### [Directions]
The required copy runs from the first line of the material through the line containing "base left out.", exactly as written and without pictures.

### [Information supplied]
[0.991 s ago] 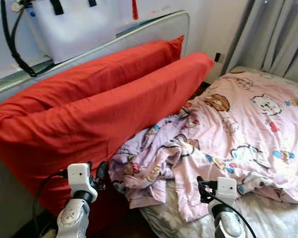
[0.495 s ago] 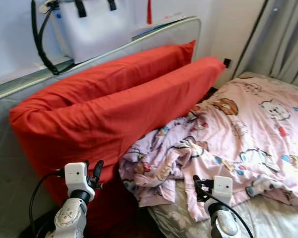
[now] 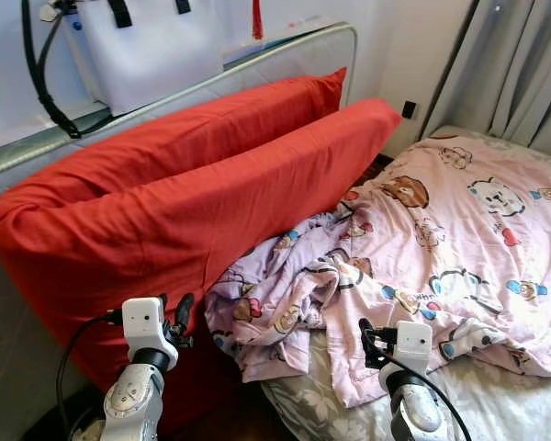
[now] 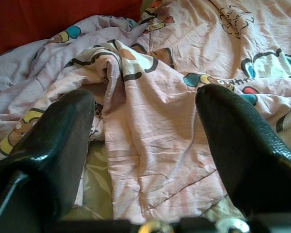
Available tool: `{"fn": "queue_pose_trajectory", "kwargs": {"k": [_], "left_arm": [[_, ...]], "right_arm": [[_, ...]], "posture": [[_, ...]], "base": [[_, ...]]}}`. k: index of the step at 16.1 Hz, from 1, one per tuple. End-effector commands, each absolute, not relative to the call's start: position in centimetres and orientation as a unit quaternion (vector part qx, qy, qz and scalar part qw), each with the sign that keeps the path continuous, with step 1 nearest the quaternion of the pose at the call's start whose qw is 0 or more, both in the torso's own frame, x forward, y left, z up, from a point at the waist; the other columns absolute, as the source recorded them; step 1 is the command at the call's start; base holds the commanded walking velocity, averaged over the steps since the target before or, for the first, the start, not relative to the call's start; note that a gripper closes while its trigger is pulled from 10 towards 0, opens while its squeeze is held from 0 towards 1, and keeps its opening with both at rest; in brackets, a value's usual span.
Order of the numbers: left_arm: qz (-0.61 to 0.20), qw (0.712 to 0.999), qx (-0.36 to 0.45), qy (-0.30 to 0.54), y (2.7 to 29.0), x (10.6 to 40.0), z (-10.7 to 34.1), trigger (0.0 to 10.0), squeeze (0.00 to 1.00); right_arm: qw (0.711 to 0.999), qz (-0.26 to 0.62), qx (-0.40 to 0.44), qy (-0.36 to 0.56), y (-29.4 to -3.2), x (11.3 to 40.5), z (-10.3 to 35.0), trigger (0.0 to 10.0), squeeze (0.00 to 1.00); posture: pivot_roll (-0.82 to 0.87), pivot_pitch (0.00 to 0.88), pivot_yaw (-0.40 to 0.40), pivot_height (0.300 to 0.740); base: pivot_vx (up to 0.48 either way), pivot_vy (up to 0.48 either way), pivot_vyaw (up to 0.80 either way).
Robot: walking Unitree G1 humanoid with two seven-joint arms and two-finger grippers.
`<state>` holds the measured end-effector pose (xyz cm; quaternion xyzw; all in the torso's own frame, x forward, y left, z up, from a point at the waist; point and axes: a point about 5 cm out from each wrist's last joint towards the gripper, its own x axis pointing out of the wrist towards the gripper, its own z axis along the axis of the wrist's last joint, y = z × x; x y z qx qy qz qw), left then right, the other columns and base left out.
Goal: Clean up the room
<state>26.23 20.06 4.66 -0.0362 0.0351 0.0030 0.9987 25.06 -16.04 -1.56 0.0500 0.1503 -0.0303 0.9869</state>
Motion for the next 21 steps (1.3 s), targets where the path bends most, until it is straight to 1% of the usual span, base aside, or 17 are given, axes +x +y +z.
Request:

### [Expected answer]
[0.991 s ago] 
[0.495 s ago] 
[now] 
[now] 
Available tool: `{"fn": "queue_pose_trajectory", "kwargs": {"k": [_], "left_arm": [[_, ...]], "right_arm": [[_, ...]], "posture": [[_, ...]], "base": [[_, ...]]}}`. k: index of the step at 16.1 Hz, from 1, one per tuple. End-effector commands, each absolute, not relative to the call's start: position in centimetres and orientation as a unit quaternion (vector part qx, qy, qz and scalar part qw), each with the sign that keeps the path continuous, with step 1 nearest the quaternion of the pose at the call's start whose qw is 0 or more, both in the torso's own frame, x forward, y left, z up, from a point at the waist; the other columns absolute, as the source recorded them; step 1 is the command at the call's start; base holds the commanded walking velocity, averaged over the steps since the target before or, for the first, the start, not relative to the call's start; note that a gripper closes while its trigger is pulled from 10 towards 0, opens while its squeeze is held from 0 towards 1, and keeps its opening with both at rest; in brackets, a value's usual span.
Order of the numbers: left_arm: qz (-0.61 to 0.20), qw (0.712 to 0.999), qx (-0.36 to 0.45), qy (-0.30 to 0.54), y (2.7 to 29.0), x (10.6 to 40.0), z (-10.7 to 34.1), trigger (0.0 to 10.0), squeeze (0.00 to 1.00); right_arm: qw (0.711 to 0.999), qz (-0.26 to 0.62), qx (-0.40 to 0.44), qy (-0.36 to 0.56), y (-29.4 to -3.2), x (11.3 to 40.5), z (-10.3 to 35.0), trigger (0.0 to 10.0), squeeze (0.00 to 1.00); posture: pivot_roll (-0.82 to 0.87), pivot_pitch (0.00 to 0.88), pivot_yaw (-0.40 to 0.40), pivot_height (0.300 to 0.740); base: pivot_vx (up to 0.48 either way), pivot_vy (up to 0.48 either way), pivot_vyaw (up to 0.80 either way).
Robot: walking Unitree G1 humanoid with two seven-joint arms and two-finger grippers.
`<state>` holds the measured end-effector pose (xyz cm; quaternion xyzw; all in the torso's own frame, x forward, y left, z up, from a point at the waist; point and axes: a point about 5 cm out from each wrist's last joint towards the gripper, its own x axis pointing out of the wrist towards the gripper, its own z axis along the axis of the wrist's last joint, y = z × x; x y z qx qy qz qw), left then right, the other columns and base left out.

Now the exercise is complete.